Thelma begins and ends with an unlikely inspiration: Tom Cruise. At the beginning of the film, as Thelma watches one of the recent Mission: Impossible films, she marvels at the fact that at 62, Cruise still does his own stunts. Throughout the film, she sort of mimics the Mission: Impossible franchise as she sets off on her own impossible, dangerous mission to recover her stolen money (this motif is utterly delightful). And in the final shot, Thelma kills a bug in her apartment with a newspaper, grinning with a sense of “I can do this” empowerment. As the newspaper unfolds, we see Cruise’s face on the front page. The point is clear. The narratives we see in art spark our imagination for what’s possible in our own lives.

The narratives we see in art spark our imagination for what’s possible in our own lives.

Similarly, in Sing Sing, the theater program becomes for the inmates a source of profound courage and imagination. As they perform Shakespearean soliloquies (Hamlet’s “To be or not to be” looms large), engage in improv exercises, and even write their own plays, the men catch a vision not only for a bigger world but for an enlarged and empowered self. They defy their own expectations of what’s possible and—through the beauty of imagination—grow in empathy, hope, and humanity.

By inspiring audiences and each other as a tight-knit theater troupe, the men begin to envision healthier futures for themselves, perhaps for the first time. It’s a beautiful thing to watch, and it’s a reminder that beauty and art are powerful means of helping our loved ones break out of hopeless ruts and catch a vision for another reality.

Not What We Were

At one point in Thelma, Ben says, “We’re old. Diminished. A liability to the ones we love.” Later in the scene, he says, “We’re not what we were.” On one hand, it’s a refreshing dose of realism—a healthy reminder that there comes a point when denial about our physical and mental limitations can cause real harm to others. But “We’re not what we were” can also be an empowering realization, because it implies the possibility of change.

“Not what we were” can invoke feelings of regret and nostalgia for our glory days, or it can encourage us that each life season can be a fresh chapter, with new plotlines and characters. Indeed, character change is the central plank of all drama. If we’re forever stuck in what we “were” and never able to become what we “might be,” our lives would be stationary and boring.

Character change is the central plank of all drama.

It’s no accident that Shakespeare figures prominently in Sing Sing. The Bard often explored parallels between life and the theatrical arts, recognizing that fundamental to being human is the ability to not just “be” or “not be” but to become. As long as we have breath in our lungs, our ability to become is always within our grasp. As Shakespeare famously put it in As You Like It,

All the world’s a stage,
And all the men and women merely players.
They have their exits and their entrances,
And one man in his time plays many parts.

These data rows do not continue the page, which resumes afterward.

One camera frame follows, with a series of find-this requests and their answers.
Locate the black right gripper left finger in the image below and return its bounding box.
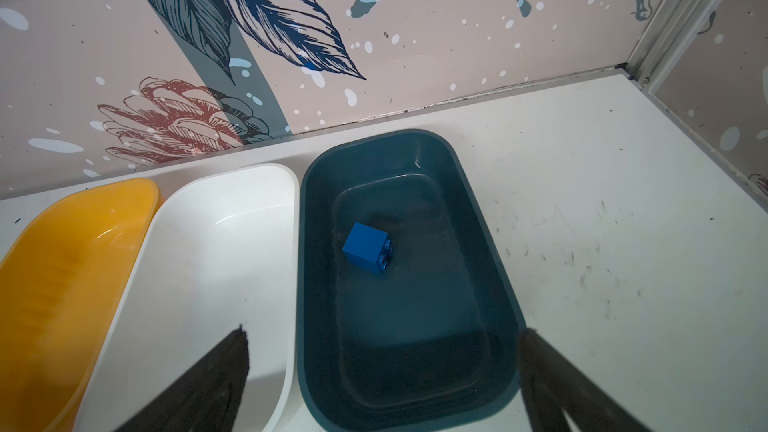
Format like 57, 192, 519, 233
119, 328, 250, 432

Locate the blue square lego brick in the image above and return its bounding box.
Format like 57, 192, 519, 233
342, 222, 393, 273

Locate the white plastic bin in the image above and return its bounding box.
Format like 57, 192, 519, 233
75, 164, 299, 431

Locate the yellow plastic bin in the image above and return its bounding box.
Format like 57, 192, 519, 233
1, 178, 161, 431

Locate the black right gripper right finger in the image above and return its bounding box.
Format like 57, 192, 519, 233
517, 328, 648, 431

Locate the dark teal plastic bin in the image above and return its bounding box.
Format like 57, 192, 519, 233
296, 129, 525, 431

Sing Sing and Thelma demonstrate the resilience, creativity, and growth humans were created by God to experience. In a cultural moment of “born this way” rigidity and disempowered fragility, Christians can celebrate films that bear witness to God’s majestic creational design (Ps. 8:5) and our “new creation” hope in Christ’s resurrection (Rom. 8; 1 Cor. 6:11; 2 Cor. 5:17). By God’s grace, we’re never bound by what we were yesterday or who we are today; we’re freed to become everything we were meant to be.